» WHAT YOU NEED TO DO:
Using the listing below, set down exactly the lines from the one that contains "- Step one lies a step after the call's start" through the one that contains "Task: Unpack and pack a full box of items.", with no pictures.

========

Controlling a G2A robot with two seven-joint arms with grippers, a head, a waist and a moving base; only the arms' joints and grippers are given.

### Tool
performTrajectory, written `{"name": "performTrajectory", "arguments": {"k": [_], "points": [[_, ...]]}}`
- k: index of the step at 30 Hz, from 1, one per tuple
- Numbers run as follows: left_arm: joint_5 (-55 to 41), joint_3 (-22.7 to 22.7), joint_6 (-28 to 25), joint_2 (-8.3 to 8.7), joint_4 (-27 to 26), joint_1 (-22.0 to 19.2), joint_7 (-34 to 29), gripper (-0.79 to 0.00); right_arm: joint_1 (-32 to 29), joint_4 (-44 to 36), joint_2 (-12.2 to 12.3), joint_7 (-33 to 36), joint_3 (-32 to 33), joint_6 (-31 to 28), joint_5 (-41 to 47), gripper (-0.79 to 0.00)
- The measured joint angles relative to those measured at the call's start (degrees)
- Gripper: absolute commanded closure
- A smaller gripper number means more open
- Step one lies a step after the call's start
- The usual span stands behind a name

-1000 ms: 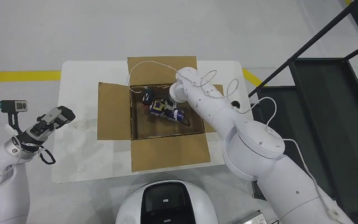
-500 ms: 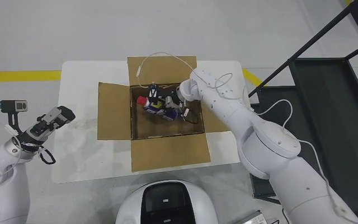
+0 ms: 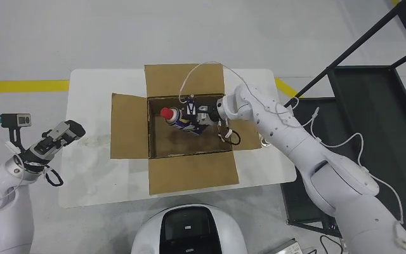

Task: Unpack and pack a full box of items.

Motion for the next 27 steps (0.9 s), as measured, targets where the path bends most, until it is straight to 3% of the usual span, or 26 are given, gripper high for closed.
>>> {"name": "performTrajectory", "arguments": {"k": [3,17,21,27], "points": [[0.00,0.00,0.00,0.00,0.00,0.00,0.00,-0.785,-4.18,-7.43,2.67,3.49,4.69,0.83,1.41,0.000],[0.00,0.00,0.00,0.00,0.00,0.00,0.00,-0.785,-4.23,-7.48,2.72,3.43,4.72,0.89,1.46,0.000],[0.00,0.00,0.00,0.00,0.00,0.00,0.00,-0.785,-5.79,-9.16,3.32,-0.25,6.45,-0.88,1.28,0.000],[0.00,0.00,0.00,0.00,0.00,0.00,0.00,-0.785,-11.99,-14.88,6.82,-11.30,12.69,-1.75,-2.85,0.000]]}}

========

» TASK RESPONSE:
- Step one lies a step after the call's start
- The usual span stands behind a name

-1000 ms: 
-500 ms: 
+0 ms: 

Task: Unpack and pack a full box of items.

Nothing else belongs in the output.